E’ stato l’economista statunitense Henry Chesbrough a coniare questo termine nel suo volume “Open Innovation: The New Imperative for Creating and Profiting from Technology”, pubblicato nel 2003 dalla Harvard Business School Press. Secondo Chesbrough, l’open innovation è un “modello di innovazione distribuita che coinvolge afflussi e deflussi di conoscenza gestiti in modo mirato tra i confini dell’organizzazione”: in pratica è un nuovo paradigma nel quale l’impresa - anziché chiudersi in sé stessa - ricorre a idee, risorse e competenze esterne con l’obiettivo di generare innovazione.

L’open innovation è importante anche perché aiuta a ripensare le aziende. Adottare questo modello, infatti, significa poter accedere alle novità disponibili sul mercato, integrandole con le proprie strategie di business, ma anche rimettere in discussione processi aziendali e profili professionali.

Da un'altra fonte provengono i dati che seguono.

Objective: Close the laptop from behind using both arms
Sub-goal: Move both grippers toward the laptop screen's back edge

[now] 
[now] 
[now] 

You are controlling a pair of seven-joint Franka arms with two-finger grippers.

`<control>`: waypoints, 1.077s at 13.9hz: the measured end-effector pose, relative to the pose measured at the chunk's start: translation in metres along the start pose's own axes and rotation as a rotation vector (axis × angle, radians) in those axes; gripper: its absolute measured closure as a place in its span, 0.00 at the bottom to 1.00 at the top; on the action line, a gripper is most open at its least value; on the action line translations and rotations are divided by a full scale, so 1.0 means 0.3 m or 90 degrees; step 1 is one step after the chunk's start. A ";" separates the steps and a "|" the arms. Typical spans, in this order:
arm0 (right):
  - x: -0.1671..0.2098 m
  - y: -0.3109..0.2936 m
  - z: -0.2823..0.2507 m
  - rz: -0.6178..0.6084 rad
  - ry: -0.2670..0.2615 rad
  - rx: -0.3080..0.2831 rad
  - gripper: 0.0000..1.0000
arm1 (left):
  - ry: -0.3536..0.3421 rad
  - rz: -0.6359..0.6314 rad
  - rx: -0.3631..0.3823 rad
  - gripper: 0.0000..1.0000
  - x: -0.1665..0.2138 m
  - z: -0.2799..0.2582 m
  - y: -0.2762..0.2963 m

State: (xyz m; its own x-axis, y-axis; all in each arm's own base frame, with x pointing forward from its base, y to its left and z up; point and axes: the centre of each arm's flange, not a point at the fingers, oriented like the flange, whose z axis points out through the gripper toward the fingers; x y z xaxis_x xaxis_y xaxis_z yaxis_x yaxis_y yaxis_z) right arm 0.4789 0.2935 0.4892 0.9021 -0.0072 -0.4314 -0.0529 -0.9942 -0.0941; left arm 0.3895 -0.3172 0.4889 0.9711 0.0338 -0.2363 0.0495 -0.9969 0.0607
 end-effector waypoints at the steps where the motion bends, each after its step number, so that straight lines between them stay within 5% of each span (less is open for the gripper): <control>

Spesso questo percorso di “apertura al mondo” si declina in una sinergia “win-win” tra aziende tradizionali e startup, portando alle prime idee innovative e alle seconde mezzi e finanziamenti. Il meccanismo quindi migliora la competitività di ecosistemi complessi fatti di grandi imprese, piccole startup, università, centri di ricerca, società di consulenza e così via.

Fonte: Osservatorio su Open Innovation e Corporate Venture Capital italiano

I vantaggi e i timori

Vediamo ora quali sono i principali strumenti dell’“innovazione aperta”. Innanzitutto abbiamo le varie “call for ideas”, aperte a tutti, che in alcuni casi prendono la forma di “hackathon”, ovvero gare nelle quali si cimentano sviluppatori e programmatori a caccia di soluzioni digitali innovative (di solito in un lasso di tempo circoscritto). Alcune grandi aziende, inoltre, creano incubatori o acceleratori direttamente nei loro uffici, per sviluppare le startup più promettenti, o mettono in piedi partnership di vario tipo con altre imprese, università o centri di ricerca. Non mancano le acquisizioni. Last but not least, una versione particolarmente evoluta dell’open innovation è la piattaforma, nelle quale vengono integrati i contributi di tutti gli stakeholder, compresi clienti finali e consumatori.

I vantaggi dell’open innovation sono evidenti in particolare durante momenti difficili come quello della pandemia, come hanno sottolineato Linus Dahlander (docente alla European School of Management and Technology di Berlino e responsabile dell’innovazione in Lufthansa) e Martin Wallin (docente all’Università Chalmers di Goteborg) in un’interessante analisi pubblicata sulla Harvard Business Review. Restano però anche alcune storiche diffidenze nei confronti di questo modello: timori sul fronte della proprietà intellettuale, in particolare nell’industria chimica, o scetticismo sui ritorni economici degli investimenti.

Ma la pandemia ha aiutato a vincere molte di queste resistenze, sottolineano Dahlander e Wallin: ha messo tutto il mondo davanti a una crisi senza precedenti che richiede da parte delle imprese risposte rapide, innovative e soprattutto coordinate. Ecco perché tanti attori dell’innovazione hanno unito le forze proprio nel momento più buio della crisi, scoprendo percorsi nuovi - e sorprendenti - di creazione di valore.